• What is needed: The lines below must be transcribed exactly as given, with the images removed.

[Records provided — start]

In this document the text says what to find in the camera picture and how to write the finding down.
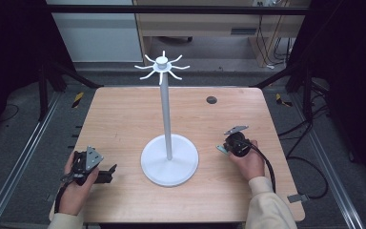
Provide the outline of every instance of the wall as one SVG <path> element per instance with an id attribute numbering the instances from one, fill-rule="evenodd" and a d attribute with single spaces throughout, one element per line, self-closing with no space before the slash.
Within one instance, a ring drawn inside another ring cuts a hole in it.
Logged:
<path id="1" fill-rule="evenodd" d="M 131 5 L 131 0 L 47 0 L 47 4 Z M 73 62 L 141 62 L 133 14 L 53 13 Z"/>

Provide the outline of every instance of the black curtain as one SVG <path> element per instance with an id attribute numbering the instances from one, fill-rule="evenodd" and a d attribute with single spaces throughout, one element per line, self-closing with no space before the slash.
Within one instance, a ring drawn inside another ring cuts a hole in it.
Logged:
<path id="1" fill-rule="evenodd" d="M 38 81 L 43 63 L 56 62 L 75 71 L 61 34 L 49 12 L 27 10 L 44 0 L 0 0 L 0 114 L 11 92 Z M 51 71 L 49 80 L 62 80 Z"/>
<path id="2" fill-rule="evenodd" d="M 321 1 L 313 1 L 323 7 Z M 301 57 L 311 34 L 324 20 L 307 17 L 295 42 L 291 63 Z M 366 2 L 344 0 L 308 55 L 313 77 L 330 84 L 328 103 L 356 161 L 366 165 Z M 292 77 L 302 78 L 303 73 Z"/>

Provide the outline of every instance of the human hand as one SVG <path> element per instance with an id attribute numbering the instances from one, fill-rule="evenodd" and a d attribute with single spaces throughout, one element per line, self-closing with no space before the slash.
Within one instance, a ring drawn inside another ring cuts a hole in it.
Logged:
<path id="1" fill-rule="evenodd" d="M 70 157 L 68 158 L 64 169 L 65 174 L 68 174 L 71 171 L 73 156 L 74 153 L 71 153 Z M 88 198 L 91 187 L 96 181 L 98 175 L 99 169 L 96 167 L 88 175 L 88 178 L 82 186 L 79 186 L 75 182 L 70 183 L 61 197 L 58 213 L 77 216 L 82 210 L 82 207 Z"/>
<path id="2" fill-rule="evenodd" d="M 251 143 L 257 147 L 257 141 L 251 140 Z M 264 177 L 264 159 L 254 149 L 244 157 L 235 156 L 232 152 L 229 154 L 230 160 L 237 165 L 240 173 L 246 180 L 251 180 L 255 177 Z"/>

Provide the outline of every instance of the white sleeve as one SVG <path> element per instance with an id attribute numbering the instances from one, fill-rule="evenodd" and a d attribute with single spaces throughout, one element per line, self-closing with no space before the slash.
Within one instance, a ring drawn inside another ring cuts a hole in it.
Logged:
<path id="1" fill-rule="evenodd" d="M 54 214 L 48 229 L 81 229 L 83 226 L 83 216 L 71 216 L 62 213 Z"/>
<path id="2" fill-rule="evenodd" d="M 273 192 L 272 183 L 266 177 L 249 180 L 253 198 L 249 206 L 246 229 L 296 228 L 290 209 Z"/>

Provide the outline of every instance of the gray floor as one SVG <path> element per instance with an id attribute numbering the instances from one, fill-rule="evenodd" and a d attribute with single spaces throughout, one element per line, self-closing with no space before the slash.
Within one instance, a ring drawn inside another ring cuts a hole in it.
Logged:
<path id="1" fill-rule="evenodd" d="M 191 65 L 191 68 L 189 71 L 175 71 L 184 79 L 182 81 L 170 80 L 172 86 L 247 87 L 279 70 L 278 67 L 274 70 L 258 68 L 254 56 L 249 52 L 243 52 L 249 48 L 250 45 L 246 38 L 195 37 L 192 43 L 187 43 L 185 39 L 163 37 L 153 41 L 150 57 L 156 58 L 162 51 L 166 51 L 167 55 L 170 53 L 171 59 L 180 53 L 183 54 L 182 60 L 176 62 L 176 65 Z M 115 72 L 112 69 L 104 71 L 83 69 L 81 73 L 87 78 L 105 85 L 154 86 L 157 84 L 155 77 L 146 81 L 138 79 L 145 74 L 145 71 L 120 69 Z M 66 80 L 69 86 L 64 93 L 56 93 L 60 95 L 60 98 L 49 126 L 37 144 L 28 166 L 0 217 L 2 228 L 4 224 L 6 226 L 14 225 L 15 228 L 27 228 L 26 224 L 30 226 L 29 228 L 39 228 L 39 225 L 45 227 L 44 225 L 49 223 L 48 213 L 52 202 L 47 198 L 55 195 L 64 163 L 77 140 L 77 135 L 81 130 L 80 126 L 83 125 L 94 96 L 93 89 L 68 77 Z M 263 90 L 278 133 L 287 131 L 301 122 L 301 116 L 298 114 L 296 106 L 286 107 L 275 102 L 276 93 L 280 93 L 284 101 L 296 103 L 296 100 L 300 98 L 299 94 L 285 93 L 283 90 L 285 81 L 286 78 Z M 81 103 L 78 108 L 72 108 L 71 104 L 79 92 L 84 92 Z M 14 116 L 0 122 L 0 190 L 37 125 L 39 116 L 37 84 L 34 83 L 13 92 L 8 104 L 10 105 L 2 114 L 2 119 Z M 324 100 L 319 97 L 315 100 L 314 109 L 324 104 Z M 302 130 L 286 137 L 300 136 Z M 335 166 L 335 170 L 366 228 L 365 167 L 349 161 L 348 151 L 329 115 L 317 116 L 313 130 L 318 135 L 328 158 Z M 295 141 L 296 139 L 281 141 L 284 153 L 289 152 Z M 293 155 L 306 158 L 319 167 L 314 147 L 308 136 L 295 148 Z M 299 192 L 311 196 L 323 192 L 324 181 L 311 166 L 295 160 L 290 160 L 289 166 Z M 324 198 L 311 199 L 304 202 L 303 206 L 306 218 L 298 223 L 299 228 L 349 228 L 331 190 Z"/>

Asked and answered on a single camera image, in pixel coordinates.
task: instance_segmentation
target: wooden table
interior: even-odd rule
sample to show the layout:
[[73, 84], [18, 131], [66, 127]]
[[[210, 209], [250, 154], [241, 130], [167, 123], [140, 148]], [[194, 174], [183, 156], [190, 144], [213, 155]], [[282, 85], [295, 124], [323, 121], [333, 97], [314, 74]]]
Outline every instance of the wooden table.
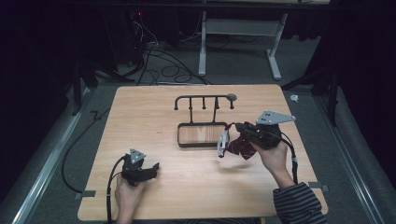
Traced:
[[[82, 199], [78, 210], [81, 220], [106, 220], [106, 185], [115, 162], [130, 148], [144, 152], [143, 168], [161, 164], [156, 179], [149, 181], [135, 219], [207, 218], [207, 217], [273, 217], [275, 180], [263, 167], [259, 155], [245, 161], [226, 153], [220, 159], [214, 147], [181, 148], [177, 144], [177, 125], [190, 121], [189, 100], [180, 95], [228, 94], [237, 100], [230, 109], [225, 98], [219, 98], [216, 121], [254, 123], [265, 110], [290, 115], [284, 95], [277, 85], [232, 86], [166, 86], [121, 87], [117, 90], [103, 137], [98, 148], [86, 190], [94, 197]], [[192, 99], [194, 122], [211, 121], [214, 100]], [[295, 146], [299, 160], [300, 182], [317, 182], [311, 163], [294, 122], [279, 124]], [[238, 136], [231, 129], [231, 139]], [[291, 170], [290, 155], [288, 169]], [[112, 183], [112, 216], [117, 217]], [[328, 207], [320, 189], [314, 189], [322, 204]]]

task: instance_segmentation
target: black sleeve
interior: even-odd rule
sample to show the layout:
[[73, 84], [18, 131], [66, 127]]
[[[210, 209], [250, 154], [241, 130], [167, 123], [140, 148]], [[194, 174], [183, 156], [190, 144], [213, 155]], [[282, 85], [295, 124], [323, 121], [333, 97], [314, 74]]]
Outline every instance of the black sleeve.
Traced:
[[275, 189], [274, 204], [282, 223], [327, 223], [320, 201], [305, 183]]

[Records provided — finish]

• Result of this task:
In this document the text says what to find in the camera picture and how to write the finding down.
Provide the outline of every instance of the wall as one SVG <path> element per instance with an id attribute numbering the instances from one, fill-rule="evenodd" and a d attribute with single spaces throughout, one element per line, self-closing with no space before the slash.
Within one instance, a ring drawn inside another ring cuts a hole in it.
Logged:
<path id="1" fill-rule="evenodd" d="M 131 5 L 131 0 L 47 0 L 47 4 Z M 73 62 L 141 62 L 133 14 L 53 13 Z"/>

Provide the outline of every instance of the black curtain as one SVG <path> element per instance with an id attribute numbering the instances from one, fill-rule="evenodd" and a d attribute with single spaces throughout, one element per line, self-closing with no space before the slash.
Within one instance, a ring drawn inside another ring cuts a hole in it.
Logged:
<path id="1" fill-rule="evenodd" d="M 38 81 L 43 63 L 56 62 L 75 71 L 61 34 L 49 12 L 27 10 L 44 0 L 0 0 L 0 114 L 11 92 Z M 51 71 L 49 80 L 62 80 Z"/>
<path id="2" fill-rule="evenodd" d="M 321 1 L 313 1 L 323 7 Z M 301 57 L 311 34 L 324 20 L 307 17 L 295 42 L 291 63 Z M 366 2 L 344 0 L 308 55 L 313 77 L 330 84 L 328 103 L 356 161 L 366 165 Z M 292 77 L 302 78 L 303 73 Z"/>

Provide the outline of every instance of the human hand as one SVG <path> element per instance with an id attribute numbering the instances from one, fill-rule="evenodd" and a d attribute with single spaces throughout, one element per line, self-closing with no space before the slash.
Within one instance, a ring drawn inside another ring cuts a hole in it.
Logged:
<path id="1" fill-rule="evenodd" d="M 70 157 L 68 158 L 64 169 L 65 174 L 68 174 L 71 171 L 73 156 L 74 153 L 71 153 Z M 88 198 L 91 187 L 96 181 L 98 175 L 99 169 L 96 167 L 88 175 L 88 178 L 82 186 L 79 186 L 75 182 L 70 183 L 61 197 L 58 213 L 77 216 L 82 210 L 82 207 Z"/>
<path id="2" fill-rule="evenodd" d="M 251 143 L 257 147 L 257 141 L 251 140 Z M 264 177 L 264 159 L 254 149 L 244 157 L 235 156 L 232 152 L 229 154 L 230 160 L 237 165 L 240 173 L 246 180 L 251 180 L 255 177 Z"/>

Provide the outline of every instance of the white sleeve as one SVG <path> element per instance with an id attribute numbering the instances from one, fill-rule="evenodd" and a d attribute with single spaces throughout, one element per line, self-closing with no space before the slash.
Within one instance, a ring drawn inside another ring cuts a hole in it.
Logged:
<path id="1" fill-rule="evenodd" d="M 54 214 L 48 229 L 81 229 L 83 226 L 83 216 L 71 216 L 62 213 Z"/>
<path id="2" fill-rule="evenodd" d="M 273 192 L 272 183 L 266 177 L 249 180 L 253 198 L 249 206 L 246 229 L 296 228 L 290 209 Z"/>

Provide the outline of every instance of the gray floor as one SVG <path> element per instance with an id attribute numbering the instances from one, fill-rule="evenodd" and a d attribute with single spaces throughout, one element per line, self-closing with no space before the slash.
Within one instance, a ring drawn inside another ring cuts a hole in it.
Logged:
<path id="1" fill-rule="evenodd" d="M 191 65 L 191 68 L 189 71 L 175 71 L 184 79 L 182 81 L 170 80 L 172 86 L 247 87 L 279 70 L 278 67 L 274 70 L 258 68 L 254 56 L 249 52 L 243 52 L 249 48 L 250 45 L 246 38 L 195 37 L 192 43 L 187 43 L 185 39 L 163 37 L 153 41 L 150 57 L 156 58 L 162 51 L 166 51 L 167 55 L 170 53 L 171 59 L 180 53 L 183 54 L 182 60 L 176 62 L 176 65 Z M 115 72 L 112 69 L 104 71 L 83 69 L 81 73 L 87 78 L 105 85 L 154 86 L 157 84 L 155 77 L 146 81 L 138 79 L 145 74 L 145 71 L 120 69 Z M 66 80 L 69 86 L 64 93 L 56 93 L 60 95 L 60 98 L 49 126 L 37 144 L 28 166 L 0 217 L 2 228 L 4 224 L 6 226 L 14 225 L 15 228 L 27 228 L 26 224 L 30 226 L 29 228 L 39 228 L 39 225 L 45 227 L 44 225 L 49 223 L 48 213 L 52 202 L 47 198 L 55 195 L 64 163 L 77 140 L 77 135 L 81 130 L 80 126 L 83 125 L 94 96 L 93 89 L 68 77 Z M 263 90 L 278 133 L 287 131 L 301 122 L 301 116 L 298 114 L 296 106 L 286 107 L 275 102 L 276 93 L 280 93 L 284 101 L 296 103 L 296 100 L 300 98 L 299 94 L 285 93 L 283 90 L 285 81 L 286 78 Z M 81 103 L 78 108 L 72 108 L 71 104 L 79 92 L 84 92 Z M 14 116 L 0 122 L 0 190 L 37 125 L 39 116 L 37 84 L 34 83 L 13 92 L 8 104 L 10 105 L 2 114 L 2 119 Z M 324 100 L 319 97 L 315 100 L 314 109 L 324 104 Z M 302 130 L 286 137 L 300 136 Z M 335 166 L 335 170 L 366 228 L 365 167 L 349 161 L 348 151 L 329 115 L 317 116 L 313 130 L 318 135 L 328 158 Z M 295 141 L 296 139 L 281 141 L 284 153 L 289 152 Z M 293 155 L 306 158 L 319 167 L 314 147 L 308 136 L 295 148 Z M 299 192 L 311 196 L 323 192 L 324 181 L 311 166 L 295 160 L 290 160 L 289 166 Z M 324 198 L 311 199 L 304 202 L 303 206 L 306 218 L 298 223 L 299 228 L 349 228 L 331 190 Z"/>

Asked and answered on a single camera image, in pixel coordinates.
task: instance_segmentation
target: wooden table
interior: even-odd rule
sample to show the layout:
[[73, 84], [18, 131], [66, 127]]
[[[210, 209], [250, 154], [241, 130], [167, 123], [140, 148]], [[194, 174], [183, 156], [190, 144], [213, 155]], [[282, 85], [295, 124], [323, 121], [333, 97], [314, 74]]]
Outline every instance of the wooden table.
Traced:
[[[82, 199], [78, 210], [81, 220], [106, 220], [106, 185], [115, 162], [130, 148], [144, 152], [143, 168], [161, 164], [156, 179], [149, 181], [135, 219], [207, 218], [207, 217], [273, 217], [275, 180], [263, 167], [259, 155], [245, 161], [226, 153], [220, 159], [214, 147], [181, 148], [177, 144], [177, 125], [190, 121], [189, 100], [180, 95], [228, 94], [237, 100], [230, 109], [225, 98], [219, 98], [216, 121], [254, 123], [265, 110], [290, 115], [284, 95], [277, 85], [232, 86], [166, 86], [121, 87], [117, 90], [103, 137], [98, 148], [86, 190], [94, 197]], [[192, 99], [194, 122], [211, 121], [214, 100]], [[295, 146], [299, 160], [300, 182], [317, 182], [311, 163], [294, 122], [279, 124]], [[238, 136], [231, 129], [231, 139]], [[291, 170], [290, 155], [288, 169]], [[112, 183], [112, 216], [117, 217]], [[328, 207], [320, 189], [314, 189], [322, 204]]]

task: instance_segmentation
target: black sleeve
interior: even-odd rule
sample to show the layout:
[[73, 84], [18, 131], [66, 127]]
[[[210, 209], [250, 154], [241, 130], [167, 123], [140, 148]], [[194, 174], [183, 156], [190, 144], [213, 155]], [[282, 85], [295, 124], [323, 121], [333, 97], [314, 74]]]
Outline every instance of the black sleeve.
Traced:
[[275, 189], [274, 204], [282, 223], [327, 223], [320, 201], [305, 183]]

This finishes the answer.